→ Task brief: Across the whole listing, filter for the string "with" and copy every line that has it.

→ Data segment:
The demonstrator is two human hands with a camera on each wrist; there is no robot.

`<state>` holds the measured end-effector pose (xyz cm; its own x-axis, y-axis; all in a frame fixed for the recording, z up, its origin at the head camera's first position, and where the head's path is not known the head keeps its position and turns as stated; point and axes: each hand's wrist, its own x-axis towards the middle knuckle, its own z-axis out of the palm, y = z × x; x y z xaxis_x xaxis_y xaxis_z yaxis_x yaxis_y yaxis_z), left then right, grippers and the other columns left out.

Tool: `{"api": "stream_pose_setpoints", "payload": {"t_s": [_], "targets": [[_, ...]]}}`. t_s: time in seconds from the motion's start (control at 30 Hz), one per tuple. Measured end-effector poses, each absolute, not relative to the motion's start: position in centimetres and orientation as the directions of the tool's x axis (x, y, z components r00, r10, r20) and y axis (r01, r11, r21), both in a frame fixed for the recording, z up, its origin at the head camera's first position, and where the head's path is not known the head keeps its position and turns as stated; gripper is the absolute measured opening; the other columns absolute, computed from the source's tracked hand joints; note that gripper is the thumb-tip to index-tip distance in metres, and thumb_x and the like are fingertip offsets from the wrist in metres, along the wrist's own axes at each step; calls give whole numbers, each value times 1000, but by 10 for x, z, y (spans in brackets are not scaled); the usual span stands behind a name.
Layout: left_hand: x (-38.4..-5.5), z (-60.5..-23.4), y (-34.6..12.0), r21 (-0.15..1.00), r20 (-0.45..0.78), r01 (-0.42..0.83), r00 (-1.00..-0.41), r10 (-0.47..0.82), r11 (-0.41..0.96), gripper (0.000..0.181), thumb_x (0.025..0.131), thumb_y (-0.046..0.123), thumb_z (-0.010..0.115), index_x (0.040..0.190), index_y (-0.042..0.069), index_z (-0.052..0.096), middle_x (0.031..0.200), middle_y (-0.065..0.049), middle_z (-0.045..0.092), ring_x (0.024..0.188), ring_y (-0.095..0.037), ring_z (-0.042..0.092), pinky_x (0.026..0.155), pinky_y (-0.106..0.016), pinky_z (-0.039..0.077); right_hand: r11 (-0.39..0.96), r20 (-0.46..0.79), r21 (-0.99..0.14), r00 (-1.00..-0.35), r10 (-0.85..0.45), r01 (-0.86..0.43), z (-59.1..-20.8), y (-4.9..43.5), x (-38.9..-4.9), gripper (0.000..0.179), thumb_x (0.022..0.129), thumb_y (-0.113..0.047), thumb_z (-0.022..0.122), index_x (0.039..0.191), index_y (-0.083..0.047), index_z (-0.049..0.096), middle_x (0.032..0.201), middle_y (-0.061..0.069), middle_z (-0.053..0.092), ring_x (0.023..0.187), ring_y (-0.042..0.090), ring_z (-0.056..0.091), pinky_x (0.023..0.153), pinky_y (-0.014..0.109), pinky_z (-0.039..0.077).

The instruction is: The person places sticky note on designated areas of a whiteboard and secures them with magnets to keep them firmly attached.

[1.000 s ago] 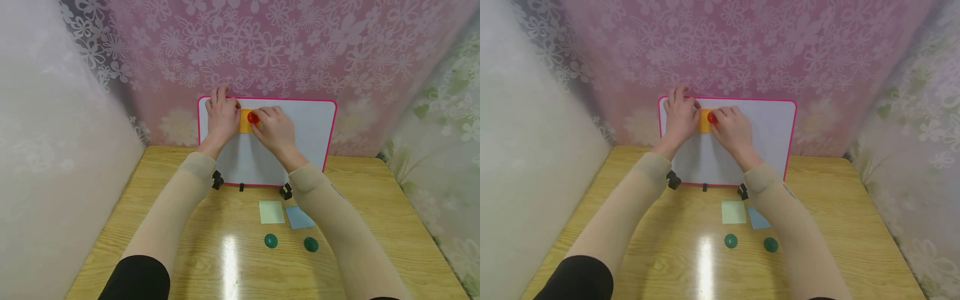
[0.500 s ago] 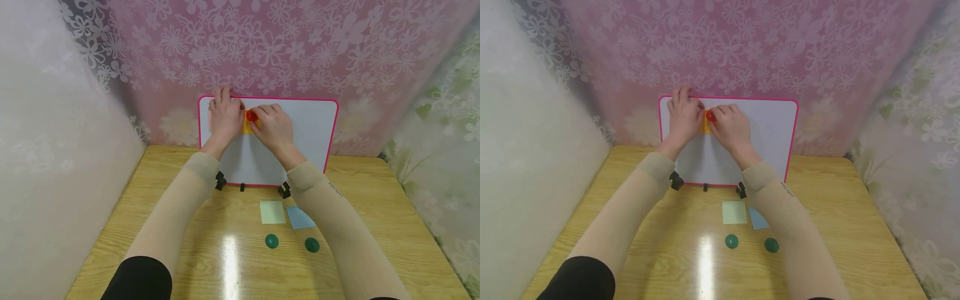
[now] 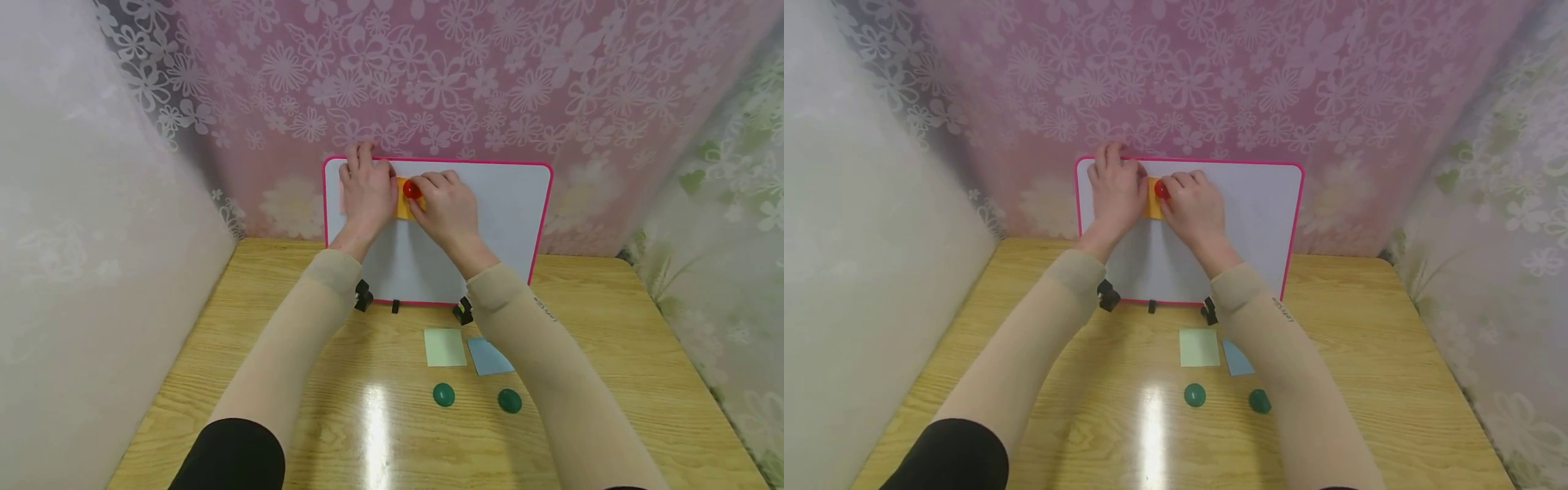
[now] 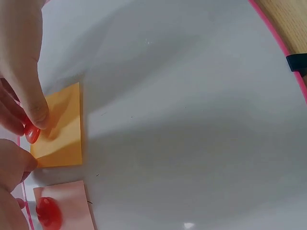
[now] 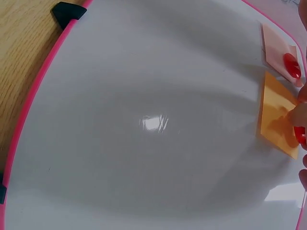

→ Result of the exercise:
The demonstrator is two human hands with a camera on each wrist; there is no robot.
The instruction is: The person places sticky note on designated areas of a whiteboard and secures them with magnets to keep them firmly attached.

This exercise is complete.